**Task details**
Which of the lines in the data below contain the string "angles"? Copy each of them.

══ Given information ══

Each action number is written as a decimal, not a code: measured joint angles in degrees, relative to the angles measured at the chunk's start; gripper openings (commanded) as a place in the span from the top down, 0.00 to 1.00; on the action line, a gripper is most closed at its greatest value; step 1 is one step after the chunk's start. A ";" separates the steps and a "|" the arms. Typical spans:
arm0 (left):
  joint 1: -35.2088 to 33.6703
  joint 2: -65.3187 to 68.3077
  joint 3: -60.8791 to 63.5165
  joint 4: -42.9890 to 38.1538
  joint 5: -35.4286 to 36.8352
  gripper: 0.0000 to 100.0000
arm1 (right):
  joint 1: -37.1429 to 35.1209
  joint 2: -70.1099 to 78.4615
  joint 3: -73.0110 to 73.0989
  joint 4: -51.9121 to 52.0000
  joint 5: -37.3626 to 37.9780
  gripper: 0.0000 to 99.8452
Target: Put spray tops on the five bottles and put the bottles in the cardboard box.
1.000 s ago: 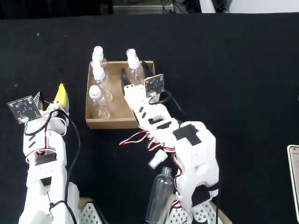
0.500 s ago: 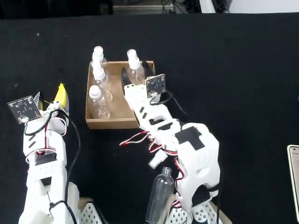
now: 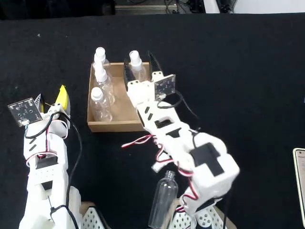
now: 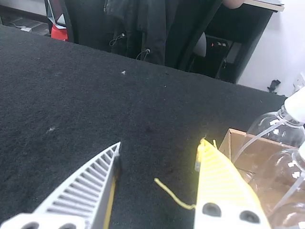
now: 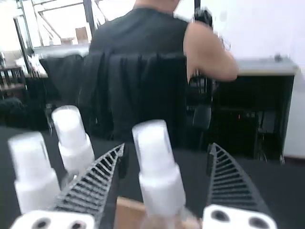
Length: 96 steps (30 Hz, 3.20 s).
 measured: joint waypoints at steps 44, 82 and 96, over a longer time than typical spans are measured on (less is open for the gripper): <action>1.76 0.00 0.97 -0.18 0.00 0.77 | 20.92 -68.66 -12.75 151.65 47.65 0.72; -9.93 28.40 -23.21 19.25 17.05 0.77 | -19.52 -65.58 9.93 152.53 94.95 0.76; -10.11 26.99 -23.21 21.89 17.05 0.77 | -2.64 -65.49 -14.95 153.76 66.64 0.76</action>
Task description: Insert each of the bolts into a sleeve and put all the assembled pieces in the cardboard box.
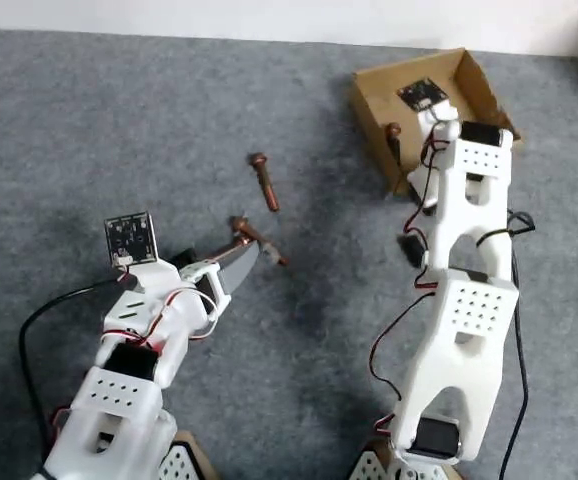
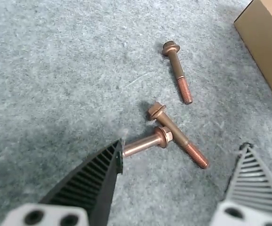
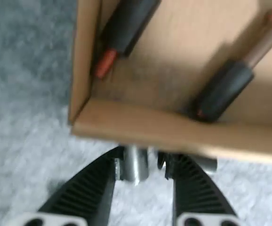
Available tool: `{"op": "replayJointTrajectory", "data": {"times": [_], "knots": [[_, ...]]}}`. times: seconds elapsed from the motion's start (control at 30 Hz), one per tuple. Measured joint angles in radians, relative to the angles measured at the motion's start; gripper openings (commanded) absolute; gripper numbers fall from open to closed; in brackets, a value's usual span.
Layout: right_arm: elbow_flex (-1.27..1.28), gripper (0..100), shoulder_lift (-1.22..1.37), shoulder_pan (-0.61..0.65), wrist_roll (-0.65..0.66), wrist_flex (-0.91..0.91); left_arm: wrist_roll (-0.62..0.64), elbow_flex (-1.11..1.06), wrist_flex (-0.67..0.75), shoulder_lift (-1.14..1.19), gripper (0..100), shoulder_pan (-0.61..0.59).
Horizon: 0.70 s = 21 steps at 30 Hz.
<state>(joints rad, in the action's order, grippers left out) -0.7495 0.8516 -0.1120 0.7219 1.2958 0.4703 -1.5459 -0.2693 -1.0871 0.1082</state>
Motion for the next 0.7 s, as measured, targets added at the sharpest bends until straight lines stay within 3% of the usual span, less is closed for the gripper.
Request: {"op": "replayJointTrajectory", "data": {"times": [0.57, 0.7], "knots": [[0.017, 13.5, 0.051, 0.005, 0.0, 0.054, 0.0, 0.0, 0.0, 0.0, 35, 0.0], [0.017, 0.2, 0.055, 0.003, -0.017, 0.054, 0.0, 0.0, 0.0, 0.0, 35, 0.0]]}}
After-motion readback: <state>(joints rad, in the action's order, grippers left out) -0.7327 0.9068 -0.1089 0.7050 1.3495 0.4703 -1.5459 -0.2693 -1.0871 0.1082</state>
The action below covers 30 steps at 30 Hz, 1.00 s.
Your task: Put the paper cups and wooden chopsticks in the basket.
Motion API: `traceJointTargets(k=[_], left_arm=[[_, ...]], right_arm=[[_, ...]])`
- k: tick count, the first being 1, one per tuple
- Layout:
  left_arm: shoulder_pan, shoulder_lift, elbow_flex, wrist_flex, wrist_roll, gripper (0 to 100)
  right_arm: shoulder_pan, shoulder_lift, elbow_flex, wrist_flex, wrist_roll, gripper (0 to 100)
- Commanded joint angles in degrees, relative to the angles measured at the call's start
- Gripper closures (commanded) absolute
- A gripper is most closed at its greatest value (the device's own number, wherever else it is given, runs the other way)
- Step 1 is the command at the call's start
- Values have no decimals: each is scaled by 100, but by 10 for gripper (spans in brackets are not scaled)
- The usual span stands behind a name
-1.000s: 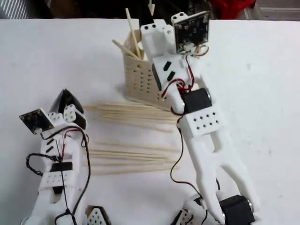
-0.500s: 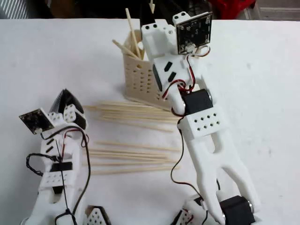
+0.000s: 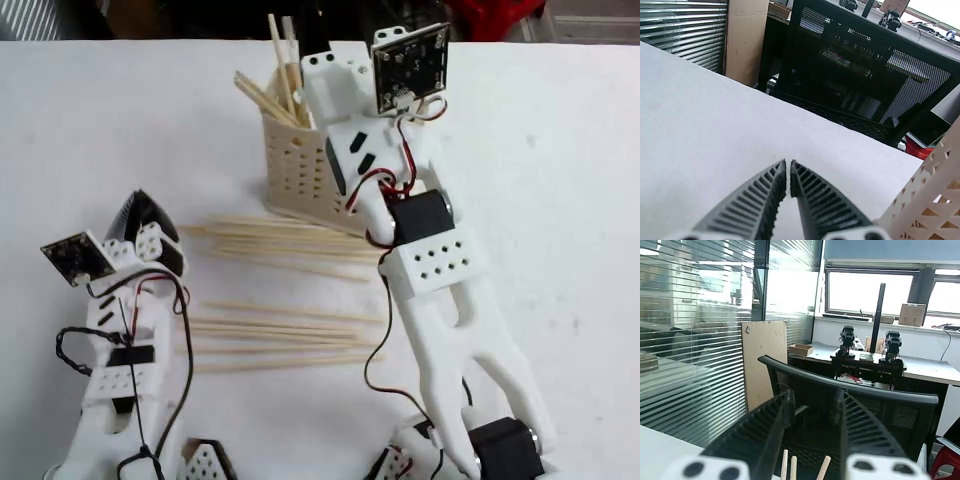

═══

**Result of this exercise**
Each action number is written as a decimal, not a code: measured joint angles in degrees, relative to the angles measured at the chunk's start; gripper openings (commanded) as a place in the span from the top down, 0.00 to 1.00; on the action line, a gripper is most closed at its greatest value; step 1 is one step after the chunk's start. A ";" separates the steps and a "|" the arms. Typical spans:
Available tool: `{"op": "replayJointTrajectory", "data": {"times": [_], "knots": [[_, ...]]}}`. times: seconds elapsed from the motion's start (control at 30 Hz), one per tuple. Measured joint angles in radians, relative to the angles measured at the motion's start; gripper openings (commanded) absolute; gripper numbers fall from open to closed; in brackets, a value's usual span.
- Commanded joint angles in degrees, relative to the angles measured at the call's start

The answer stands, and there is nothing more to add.